Old Empires recognized groups at the expense of individuals and modern states systems are based on individual preferences or ‘citizen’ at the expense of groups. There are in fact two Turkish models: the Ottoman one and Ataturk’s modern ‘citizenship’ or ‘laicite’ model. The latter is no less oppressive to groups than the former was for individuals. In fact the debate over the relevance of the modern Turkish model to the region ignore the impact the development of this model had on group identities in Turkey: Armenians, Greeks, Arabs, Kurds etc… etc….

The Lebanese model adapts elements of the former Ottoman model to the state, the idea is to to defuse the group representation issue and take it out of the equation in order to allow the space for individuals to act as citizen and think beyond groups towards the state.
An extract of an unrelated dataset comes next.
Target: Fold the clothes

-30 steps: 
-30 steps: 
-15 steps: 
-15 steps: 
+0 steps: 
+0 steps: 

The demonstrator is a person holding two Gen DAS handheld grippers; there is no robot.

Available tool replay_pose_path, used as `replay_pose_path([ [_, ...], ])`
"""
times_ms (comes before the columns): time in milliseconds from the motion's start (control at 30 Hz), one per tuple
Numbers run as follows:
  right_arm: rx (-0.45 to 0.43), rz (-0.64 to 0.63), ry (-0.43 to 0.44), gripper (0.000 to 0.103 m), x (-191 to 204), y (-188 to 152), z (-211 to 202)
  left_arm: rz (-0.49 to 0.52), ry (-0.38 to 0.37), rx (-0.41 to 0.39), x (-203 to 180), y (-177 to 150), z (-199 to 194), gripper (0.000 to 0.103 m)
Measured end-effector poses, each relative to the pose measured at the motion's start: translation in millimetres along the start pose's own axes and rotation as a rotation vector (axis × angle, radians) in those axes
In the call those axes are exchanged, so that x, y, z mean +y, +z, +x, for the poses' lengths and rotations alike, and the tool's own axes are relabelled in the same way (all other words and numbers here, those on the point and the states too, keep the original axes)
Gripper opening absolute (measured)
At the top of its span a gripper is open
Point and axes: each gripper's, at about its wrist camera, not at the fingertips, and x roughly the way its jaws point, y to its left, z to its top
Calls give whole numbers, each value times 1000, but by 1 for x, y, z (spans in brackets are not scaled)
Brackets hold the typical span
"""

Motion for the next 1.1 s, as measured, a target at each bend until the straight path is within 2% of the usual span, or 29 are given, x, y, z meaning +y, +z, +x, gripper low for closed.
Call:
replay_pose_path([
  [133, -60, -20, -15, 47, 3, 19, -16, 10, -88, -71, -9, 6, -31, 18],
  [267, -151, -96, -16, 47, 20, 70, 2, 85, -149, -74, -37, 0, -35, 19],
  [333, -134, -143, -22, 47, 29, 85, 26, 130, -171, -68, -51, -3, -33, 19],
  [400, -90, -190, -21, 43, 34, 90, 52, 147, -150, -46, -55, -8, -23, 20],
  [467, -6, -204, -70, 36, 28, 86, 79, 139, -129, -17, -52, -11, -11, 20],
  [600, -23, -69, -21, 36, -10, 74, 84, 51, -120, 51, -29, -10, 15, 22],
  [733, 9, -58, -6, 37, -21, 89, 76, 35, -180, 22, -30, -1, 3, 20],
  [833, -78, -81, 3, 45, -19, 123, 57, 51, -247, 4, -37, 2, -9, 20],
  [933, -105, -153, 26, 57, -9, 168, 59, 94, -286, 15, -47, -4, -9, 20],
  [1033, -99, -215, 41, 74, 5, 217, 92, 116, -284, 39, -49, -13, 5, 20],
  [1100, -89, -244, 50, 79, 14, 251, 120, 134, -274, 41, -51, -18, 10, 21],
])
This at least was the interpretation of Michel Chiha and one can argue till kingdom come about the merits of the system and the extent to which it was either a success or a failure and why.

The main point I would like to make is that crude sectarianism does not really exist on the ground and can be more often found in the eye of the beholder.This is both apparent in the analysis on Syria and the references to Lebanon. In statements like:

It took Lebanese Muslims 15 years to unseat Christian power and it still isn’t complete, seeing as Christians still have an undemocratic 50% of parliament preserved for them and refuse to push for a census.
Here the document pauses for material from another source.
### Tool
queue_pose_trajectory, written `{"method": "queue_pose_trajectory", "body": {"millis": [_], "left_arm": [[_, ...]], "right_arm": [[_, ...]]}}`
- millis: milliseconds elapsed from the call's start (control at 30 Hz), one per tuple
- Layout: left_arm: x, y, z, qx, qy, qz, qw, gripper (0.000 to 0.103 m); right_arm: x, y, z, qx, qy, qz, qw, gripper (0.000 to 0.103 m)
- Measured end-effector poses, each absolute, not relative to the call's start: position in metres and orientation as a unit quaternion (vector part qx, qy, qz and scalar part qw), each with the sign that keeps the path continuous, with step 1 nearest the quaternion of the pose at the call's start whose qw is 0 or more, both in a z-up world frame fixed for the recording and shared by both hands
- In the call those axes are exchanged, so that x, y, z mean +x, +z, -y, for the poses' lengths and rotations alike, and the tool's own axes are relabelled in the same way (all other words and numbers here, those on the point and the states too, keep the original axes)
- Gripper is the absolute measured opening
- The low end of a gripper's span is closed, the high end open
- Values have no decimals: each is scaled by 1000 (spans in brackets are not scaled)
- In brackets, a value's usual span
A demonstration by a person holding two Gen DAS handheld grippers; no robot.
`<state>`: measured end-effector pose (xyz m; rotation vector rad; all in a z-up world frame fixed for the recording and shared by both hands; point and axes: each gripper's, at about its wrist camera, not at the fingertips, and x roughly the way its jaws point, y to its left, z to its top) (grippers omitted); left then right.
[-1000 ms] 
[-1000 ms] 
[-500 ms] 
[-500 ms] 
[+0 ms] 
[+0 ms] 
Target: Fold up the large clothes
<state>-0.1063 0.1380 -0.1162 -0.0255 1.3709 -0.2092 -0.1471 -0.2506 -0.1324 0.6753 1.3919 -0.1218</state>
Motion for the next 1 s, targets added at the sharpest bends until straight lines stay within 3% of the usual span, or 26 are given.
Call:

Let us expand a bit on what this means: in pre-civilwar Lebanon the 99 member parliament was divided between 54 ‘Christians’ and 45 ‘Muslims’ both broadly defined. The post Taif parliament is 64 to 64. Is this how ‘Muslims’ unseated ‘Christian power’? And are Lebanese Muslims still trying to capture the rest of that percentage with Christians still clinging to power and refusing to have a census? Was the Lebanese ‘civil war’ between Muslims and Christians in that crude manner? Is Lebanon still ‘undemocratic’ until there is a census that fine-tunes parliamentary proportions with demographic data?

A statement like the above demonstrates the flaws in a ‘sectarian’ analysis much more than it illustrates the flaws of the power sharing system in Lebanon (and there are many). Joshua’s analysis of Syria suffers from the same flaws. The regime is not ‘Alawite’ etc.. etc… Such an analysis plays on the fears of minorities and as Joshua says manipulates them – and this is probably a good description of how the Syrian regime’s mentality sees Syria now and how it saw Lebanon.

I think a comparison between the Lebanese and Syrian models is useful for an analysis of the future of the region and how states would square the circle between individuals and groups. There is no such thing as a ‘natural’ state or a ‘cohesive’ one either in Europe or in the region and god forbid we should ever try to achieve any, this is what the great European civil war which some people call the 2nd World War was fought about.

In fact it is possible that the colonial powers (bless them), unintentionally did us a huge favour by jumping a step and creating these ‘artificial’ states rather than leaving it to us to follow their example and create them through 400 years of inter-European fighting. If the post-colonial system is being dismantled on the ground, it will probably also gradually wane as an analytical framework too.

QN you owe me a beer or two in Boston and I hope Josh can pass through sometime in April. [QN: Ahlan wa-sahlan. Looking forward to it.]